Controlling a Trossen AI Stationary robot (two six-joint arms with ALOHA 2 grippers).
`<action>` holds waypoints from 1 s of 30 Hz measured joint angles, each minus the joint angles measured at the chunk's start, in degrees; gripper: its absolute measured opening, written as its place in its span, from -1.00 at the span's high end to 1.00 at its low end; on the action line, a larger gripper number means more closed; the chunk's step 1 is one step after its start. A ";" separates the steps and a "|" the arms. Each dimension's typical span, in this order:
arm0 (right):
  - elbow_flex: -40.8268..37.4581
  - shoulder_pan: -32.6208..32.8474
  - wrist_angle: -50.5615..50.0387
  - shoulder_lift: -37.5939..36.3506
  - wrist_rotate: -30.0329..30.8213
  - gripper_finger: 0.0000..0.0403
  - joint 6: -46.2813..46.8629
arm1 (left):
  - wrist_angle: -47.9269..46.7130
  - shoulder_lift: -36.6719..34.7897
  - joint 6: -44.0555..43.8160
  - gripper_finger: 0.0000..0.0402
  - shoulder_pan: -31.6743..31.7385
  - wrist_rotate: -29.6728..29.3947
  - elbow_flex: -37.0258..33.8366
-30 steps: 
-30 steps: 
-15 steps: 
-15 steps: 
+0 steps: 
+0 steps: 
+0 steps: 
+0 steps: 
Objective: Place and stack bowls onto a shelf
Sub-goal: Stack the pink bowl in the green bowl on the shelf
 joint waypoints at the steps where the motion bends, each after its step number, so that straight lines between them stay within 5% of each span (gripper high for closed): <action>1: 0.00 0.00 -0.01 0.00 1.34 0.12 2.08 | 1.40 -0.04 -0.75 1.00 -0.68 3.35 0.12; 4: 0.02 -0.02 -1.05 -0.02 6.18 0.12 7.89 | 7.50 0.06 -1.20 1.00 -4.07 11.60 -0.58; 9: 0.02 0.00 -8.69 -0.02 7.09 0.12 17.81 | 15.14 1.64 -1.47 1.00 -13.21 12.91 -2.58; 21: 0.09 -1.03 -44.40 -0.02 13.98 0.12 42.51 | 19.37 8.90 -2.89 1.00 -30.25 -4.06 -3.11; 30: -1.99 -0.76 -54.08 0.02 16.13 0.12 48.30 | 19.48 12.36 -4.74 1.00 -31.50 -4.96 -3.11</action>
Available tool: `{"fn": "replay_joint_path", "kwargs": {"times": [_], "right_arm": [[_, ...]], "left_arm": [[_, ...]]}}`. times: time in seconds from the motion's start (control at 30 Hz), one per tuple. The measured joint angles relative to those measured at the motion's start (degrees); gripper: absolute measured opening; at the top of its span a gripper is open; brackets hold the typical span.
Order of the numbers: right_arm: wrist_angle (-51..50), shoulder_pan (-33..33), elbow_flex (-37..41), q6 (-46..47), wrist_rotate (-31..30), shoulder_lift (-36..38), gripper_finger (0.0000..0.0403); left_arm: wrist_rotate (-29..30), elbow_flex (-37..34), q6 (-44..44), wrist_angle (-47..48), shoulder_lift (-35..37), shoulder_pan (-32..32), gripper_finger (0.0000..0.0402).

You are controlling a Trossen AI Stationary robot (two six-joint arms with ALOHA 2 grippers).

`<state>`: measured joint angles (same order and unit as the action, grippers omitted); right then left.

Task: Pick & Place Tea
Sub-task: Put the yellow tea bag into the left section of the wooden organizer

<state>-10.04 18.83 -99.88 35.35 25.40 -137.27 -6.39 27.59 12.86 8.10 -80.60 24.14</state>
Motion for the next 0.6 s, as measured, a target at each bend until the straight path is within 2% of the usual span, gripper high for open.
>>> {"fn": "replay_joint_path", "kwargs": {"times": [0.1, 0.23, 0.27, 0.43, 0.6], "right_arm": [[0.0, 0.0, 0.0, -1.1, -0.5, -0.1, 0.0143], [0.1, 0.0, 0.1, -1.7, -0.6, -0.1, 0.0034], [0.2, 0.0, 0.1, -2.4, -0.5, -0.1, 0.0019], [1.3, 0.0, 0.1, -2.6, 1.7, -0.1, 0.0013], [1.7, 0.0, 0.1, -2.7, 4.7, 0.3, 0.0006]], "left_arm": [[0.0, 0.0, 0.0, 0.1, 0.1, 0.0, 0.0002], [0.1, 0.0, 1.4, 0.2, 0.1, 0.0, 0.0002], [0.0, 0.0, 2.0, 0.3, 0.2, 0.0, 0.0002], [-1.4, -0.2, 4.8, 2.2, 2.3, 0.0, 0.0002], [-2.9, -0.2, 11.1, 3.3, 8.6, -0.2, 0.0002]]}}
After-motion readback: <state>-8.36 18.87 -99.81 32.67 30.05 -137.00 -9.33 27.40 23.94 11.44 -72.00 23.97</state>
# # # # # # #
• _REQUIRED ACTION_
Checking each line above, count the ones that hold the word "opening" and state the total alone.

• _FINISHED EXERCISE_
2